Les étapes pour sécuriser la prime
Capter l’aide ne se résume pas à signer un bon de commande. Le parcours suppose quelques vérifications, dans un ordre précis, pour éviter de découvrir trop tard qu’un critère manque. Plusieurs points méritent d’être contrôlés avant tout engagement :
- vérifier que le modèle visé est bien assemblé dans l’Espace économique européen ;
- identifier la classe de masse du véhicule, car elle détermine le montant exact de la prime ;
- passer commande à compter du 1er juin 2026, date d’entrée en vigueur des fiches révisées ;
- se rapprocher d’un délégataire de certificats d’économies d’énergie pour monter le dossier ;
- conserver les justificatifs d’achat ou de location, exigés pour le versement.
Ce formalisme rappelle celui d’autres guichets, mais il reste léger au regard des sommes en jeu. Les dirigeants qui ont déjà affronté les écueils d’une bascule de flotte retrouveront des réflexes familiers, à ceci près que le reste à charge devient nettement plus supportable.
Une transition pensée pour les outils de travail
Le volet utilitaires ne vit pas seul. Le même plan ouvre, d’ici l’été, un appel à projets de 16 millions d’euros destiné à électrifier 1 000 équipements d’artisans, des fours de boulangers aux cabines de peinture.

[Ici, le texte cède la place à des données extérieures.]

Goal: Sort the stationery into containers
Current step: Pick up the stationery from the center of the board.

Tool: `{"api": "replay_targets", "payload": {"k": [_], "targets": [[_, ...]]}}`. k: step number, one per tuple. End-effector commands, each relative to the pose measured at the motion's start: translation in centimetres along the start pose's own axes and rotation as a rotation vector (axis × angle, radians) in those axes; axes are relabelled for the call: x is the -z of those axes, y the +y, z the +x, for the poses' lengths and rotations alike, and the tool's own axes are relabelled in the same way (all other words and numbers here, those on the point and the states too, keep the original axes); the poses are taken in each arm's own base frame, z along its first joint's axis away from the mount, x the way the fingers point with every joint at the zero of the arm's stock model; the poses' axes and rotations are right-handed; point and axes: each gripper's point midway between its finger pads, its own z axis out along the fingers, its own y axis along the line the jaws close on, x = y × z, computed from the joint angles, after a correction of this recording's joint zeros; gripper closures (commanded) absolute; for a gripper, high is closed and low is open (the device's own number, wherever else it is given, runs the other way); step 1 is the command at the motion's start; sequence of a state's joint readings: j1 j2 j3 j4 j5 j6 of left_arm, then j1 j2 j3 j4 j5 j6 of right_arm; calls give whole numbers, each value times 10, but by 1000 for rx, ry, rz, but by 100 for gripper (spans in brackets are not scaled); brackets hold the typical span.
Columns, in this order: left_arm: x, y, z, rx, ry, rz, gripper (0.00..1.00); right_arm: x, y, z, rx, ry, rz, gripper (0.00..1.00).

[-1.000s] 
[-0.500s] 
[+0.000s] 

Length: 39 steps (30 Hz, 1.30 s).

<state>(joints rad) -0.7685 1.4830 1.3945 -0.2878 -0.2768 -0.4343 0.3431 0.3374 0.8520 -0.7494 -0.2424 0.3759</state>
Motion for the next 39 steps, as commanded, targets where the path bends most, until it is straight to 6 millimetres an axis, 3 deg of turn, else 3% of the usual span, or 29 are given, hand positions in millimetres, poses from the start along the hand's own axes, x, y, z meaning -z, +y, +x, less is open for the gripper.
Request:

Bpifrance a par ailleurs lancé, dès le 1er mai, un prêt sans garantie remboursable sur trois à sept ans pour financer ces achats.
Cette cohérence d’ensemble traduit une intention politique claire, résumée par le chef du gouvernement lors de la présentation du plan.
La transition doit être une solution, plus une contrainte. Et certainement pas une punition.
Sébastien Lecornu, Premier ministre, discours sur l’électrification de la France, 10 avril 2026
Derrière la formule se loge un message adressé aux indépendants : l’électrification doit alléger les charges d’exploitation plutôt que les alourdir. Reste à savoir si l’offre de véhicules suivra la demande sur un marché encore tendu.
Des poids lourds aux réseaux, un effet d’entraînement
Au-dessus des camionnettes, le soutien aux poids lourds électriques connaît lui aussi un coup d’accélérateur. La prime pour un tracteur routier passe de 61 400 à 107 400 € pour un modèle fabriqué dans l’Union européenne, selon le dossier de presse du plan, avec une cible de 2 000 véhicules lourds électriques en 2026 et 4 000 en 2027.
Cette montée en puissance ne tiendra qu’à condition de pouvoir recharger. Enedis prévoit 33 milliards d’euros d’investissements sur 2026-2030 pour accélérer les raccordements, quand Engie engage 130 millions d’euros d’ici 2030 pour déployer environ 500 points de charge réservés aux camions. L’infrastructure devient le maillon décisif de la bascule des flottes professionnelles.
Une fenêtre de douze mois à arbitrer
Le dispositif n’a rien d’éternel. Les enveloppes de certificats d’économies d’énergie se mobilisent au fil des commandes, et l’objectif de 50 000 utilitaires électriques pour 2026 laisse entrevoir un soutien plus généreux en début de période qu’à son terme. Pour une entreprise dont les camionnettes arrivent en fin de cycle, la chronologie pèse autant que le montant.
Le sujet dépasse la seule prime. Alléger le poids des dépenses de carburant sur les marges, gagner en prévisibilité face à des prix fossiles volatils, anticiper le durcissement des zones à faibles émissions : l’équation se joue sur plusieurs tableaux à la fois. Ce que ces aides redessinent, c’est l’arbitrage économique du renouvellement d’un parc professionnel, bien plus qu’un simple geste écologique.